The current shift crew can be found on the OTP S&C Shift Crew page.

Level-1 shifter

As a level-1 shifter you are expected to have a thorough understanding of the C++ language and some basic knowledge about Python. You should be able to check the formal code requirements listed below as well as the criteria for good documentation and the adherence to the ATLAS coding conventions and style guidelines.

If you feel confident about reviewing the changes go ahead. If the changes are more substantial and require a deeper understanding of the Athena code structure/workflows, you can escalate this MR to the level-2 shifter for review (but please make sure you explain why, i.e. write ‘Escalating to L2, because I’m not sure whether there is a memory leak in the bar() method of Foo.cxx’ or ‘Escalating to L2 because Foo.cxx has been completely re-written.’) If you are in doubt, you can always pass a MR on to the next level, but try to guide the next shifter to save them from re-reading everything.

Level-2 shifter

In addition to the knowledge required by the level-1 shifts, you have some experience with the usage and design of the Athena software and are able to comment on structural changes. A certain level of proficiency in git is helpful as well.

Your main task is the review of MRs which were escalated to level-2 by the level-1 shifters. In case that these changes require dedicated expertise in a specific software domain, you could always include an expert in the discussion (using the @username mentioning feature in GitLab, see the FAQ for a list of contact persons). Otherwise, you are expected to approve the MR or iterate with the developer on the proposed changes.

Reminder: review process

Your task as review shifter is to review the proposed changes to the ATLAS software and, if necessary, iterate with the developer(s) until these changes fulfil certain criteria outlined below. The outcome of the review process is the recommendation for the release coordinators to accept this merge request (or not). It is up to the release coordinators to finally accept or reject a merge request.

Upon creation merge requests are labelled automatically by the CI system.
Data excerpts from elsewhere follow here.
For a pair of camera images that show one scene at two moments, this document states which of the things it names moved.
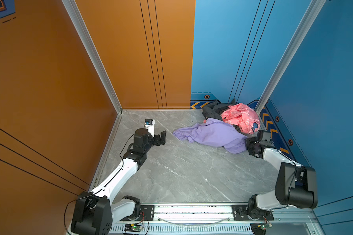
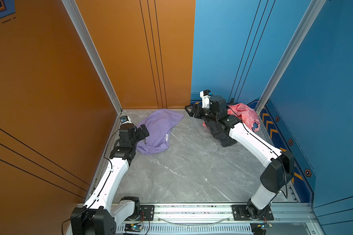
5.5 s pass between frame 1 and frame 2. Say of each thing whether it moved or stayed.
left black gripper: moved
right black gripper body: moved
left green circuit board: stayed
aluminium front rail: stayed
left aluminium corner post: stayed
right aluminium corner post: stayed
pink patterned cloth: stayed
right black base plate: stayed
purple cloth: moved
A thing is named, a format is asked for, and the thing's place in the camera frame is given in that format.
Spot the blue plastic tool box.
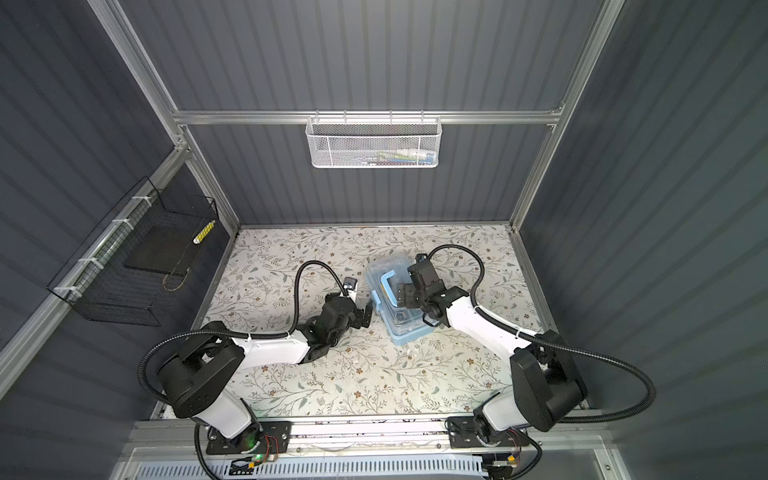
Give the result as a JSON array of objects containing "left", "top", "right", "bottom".
[{"left": 365, "top": 251, "right": 435, "bottom": 346}]

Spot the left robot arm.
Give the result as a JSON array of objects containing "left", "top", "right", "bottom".
[{"left": 157, "top": 294, "right": 373, "bottom": 440}]

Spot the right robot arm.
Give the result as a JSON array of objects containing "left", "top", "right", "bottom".
[{"left": 396, "top": 254, "right": 588, "bottom": 441}]

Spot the yellow item in basket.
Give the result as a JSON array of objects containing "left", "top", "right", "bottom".
[{"left": 193, "top": 220, "right": 216, "bottom": 245}]

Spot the white vented panel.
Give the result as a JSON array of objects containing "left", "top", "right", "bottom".
[{"left": 133, "top": 457, "right": 488, "bottom": 480}]

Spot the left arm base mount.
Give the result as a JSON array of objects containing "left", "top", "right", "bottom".
[{"left": 205, "top": 421, "right": 293, "bottom": 457}]

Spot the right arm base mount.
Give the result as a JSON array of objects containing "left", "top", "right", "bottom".
[{"left": 444, "top": 416, "right": 530, "bottom": 449}]

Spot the white wire mesh basket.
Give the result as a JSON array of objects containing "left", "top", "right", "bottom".
[{"left": 305, "top": 118, "right": 443, "bottom": 169}]

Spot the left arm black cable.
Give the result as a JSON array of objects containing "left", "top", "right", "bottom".
[{"left": 136, "top": 259, "right": 352, "bottom": 480}]

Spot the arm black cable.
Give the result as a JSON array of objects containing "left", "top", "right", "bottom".
[
  {"left": 136, "top": 259, "right": 352, "bottom": 480},
  {"left": 427, "top": 243, "right": 657, "bottom": 425}
]

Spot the black wire basket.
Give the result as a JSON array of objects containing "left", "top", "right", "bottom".
[{"left": 48, "top": 179, "right": 219, "bottom": 327}]

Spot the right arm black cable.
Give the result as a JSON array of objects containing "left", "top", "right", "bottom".
[{"left": 427, "top": 243, "right": 657, "bottom": 425}]

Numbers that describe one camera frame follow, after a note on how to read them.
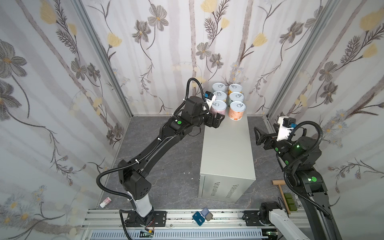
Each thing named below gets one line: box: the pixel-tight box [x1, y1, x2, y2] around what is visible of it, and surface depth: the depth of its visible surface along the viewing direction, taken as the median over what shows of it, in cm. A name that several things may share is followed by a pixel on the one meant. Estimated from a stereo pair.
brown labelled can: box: [228, 101, 247, 121], surface depth 72 cm
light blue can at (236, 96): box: [229, 92, 244, 102], surface depth 76 cm
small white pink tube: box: [99, 196, 112, 209], surface depth 80 cm
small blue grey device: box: [192, 208, 214, 226], surface depth 76 cm
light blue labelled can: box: [212, 82, 226, 93], surface depth 81 cm
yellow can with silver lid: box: [213, 91, 227, 101], surface depth 76 cm
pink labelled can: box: [210, 100, 227, 115], surface depth 72 cm
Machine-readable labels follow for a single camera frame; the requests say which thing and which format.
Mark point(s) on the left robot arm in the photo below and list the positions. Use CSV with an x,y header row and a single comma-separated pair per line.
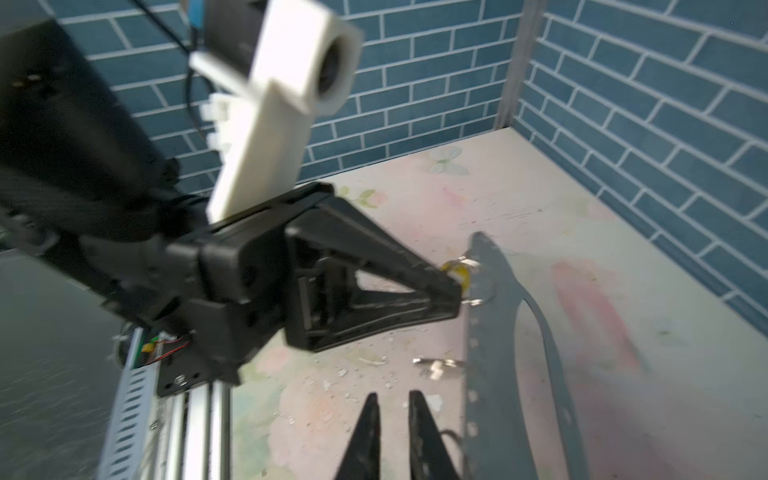
x,y
85,190

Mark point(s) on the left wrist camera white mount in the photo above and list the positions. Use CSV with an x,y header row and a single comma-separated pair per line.
x,y
279,66

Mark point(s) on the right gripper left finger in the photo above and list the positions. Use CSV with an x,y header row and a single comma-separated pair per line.
x,y
361,460

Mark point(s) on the aluminium front rail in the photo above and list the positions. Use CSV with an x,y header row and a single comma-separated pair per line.
x,y
190,432

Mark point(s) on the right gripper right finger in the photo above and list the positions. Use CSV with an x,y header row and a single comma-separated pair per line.
x,y
428,456

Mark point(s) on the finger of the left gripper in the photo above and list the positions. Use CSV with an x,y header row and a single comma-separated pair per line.
x,y
348,279

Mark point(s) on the key with yellow tag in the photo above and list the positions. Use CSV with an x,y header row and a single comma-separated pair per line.
x,y
461,270

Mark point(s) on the left corner aluminium post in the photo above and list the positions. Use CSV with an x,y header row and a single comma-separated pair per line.
x,y
528,30

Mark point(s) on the white slotted cable duct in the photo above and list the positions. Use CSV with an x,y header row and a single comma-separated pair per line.
x,y
128,428

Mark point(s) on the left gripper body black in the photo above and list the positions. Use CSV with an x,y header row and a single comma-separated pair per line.
x,y
227,282
The labels relevant for the review process are:

  • review-pending-level-1: The review process has started and a level-1 shifter should have a look at this MR.
  • review-pending-level-2: The review process is with the level-2 shifter for further clarification/review.
  • review-pending-expert: The advice of a software domain expert on the proposed changes is needed.
  • review-user-action-required: The review shifters raised some comments which should be addressed by the developer(s).
  • review-approved: This MR is approved by the review shifters and is recommended to be accepted by the release coordinators.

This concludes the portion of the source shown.